Charles C. Margossian, David M. Blei
TL;DR
This paper analyzes amortized variational inference (A-VI) as a general-purpose alternative to mean-field VI (F-VI). It derives necessary, sufficient, and verifiable conditions under which A-VI can achieve the same optimal solution as F-VI, showing that the ideal inference function exists for simple hierarchical models and can be extended by expanding the input domain to handle more complex structures such as time series. The study demonstrates that some models (e.g., simple hierarchical and saw time-series) allow A-VI to close the amortization gap with relatively compact inference mechanisms, while others (e.g., hidden Markov models) inherently resist closure even with expanded domains.
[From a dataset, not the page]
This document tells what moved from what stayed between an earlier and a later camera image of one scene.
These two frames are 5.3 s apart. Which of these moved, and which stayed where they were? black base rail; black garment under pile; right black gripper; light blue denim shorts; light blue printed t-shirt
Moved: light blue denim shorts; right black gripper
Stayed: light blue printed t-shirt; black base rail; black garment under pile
Empirical results across linear, nonlinear, Bayesian neural networks, and time-series illustrate when A-VI matches F-VI and when it offers faster convergence, providing practical guidance on when to use A-VI and how to design the inference function. The findings support the viability of A-VI for full Bayesian inference in a broad class of models and highlight important edge cases and diagnostic tools for model and algorithm selection.
Abstract
In a probabilistic latent variable model, factorized (or mean-field) variational inference (F-VI) fits a separate parametric distribution for each latent variable. Amortized variational inference (A-VI) instead learns a common inference function, which maps each observation to its corresponding latent variable's approximate posterior. Typically, A-VI is used as a step in the training of variational autoencoders, however it stands to reason that A-VI could also be used as a general alternative to F-VI. In this paper we study when and why A-VI can be used for approximate Bayesian inference. We derive conditions on a latent variable model which are necessary, sufficient, and verifiable under which A-VI can attain F-VI's optimal solution, thereby closing the amortization gap. We prove these conditions are uniquely verified by simple hierarchical models, a broad class that encompasses many models in machine learning. We then show, on a broader class of models, how to expand the domain of AVI's inference function to improve its solution, and we provide examples, e.g. hidden Markov models, where the amortization gap cannot be closed.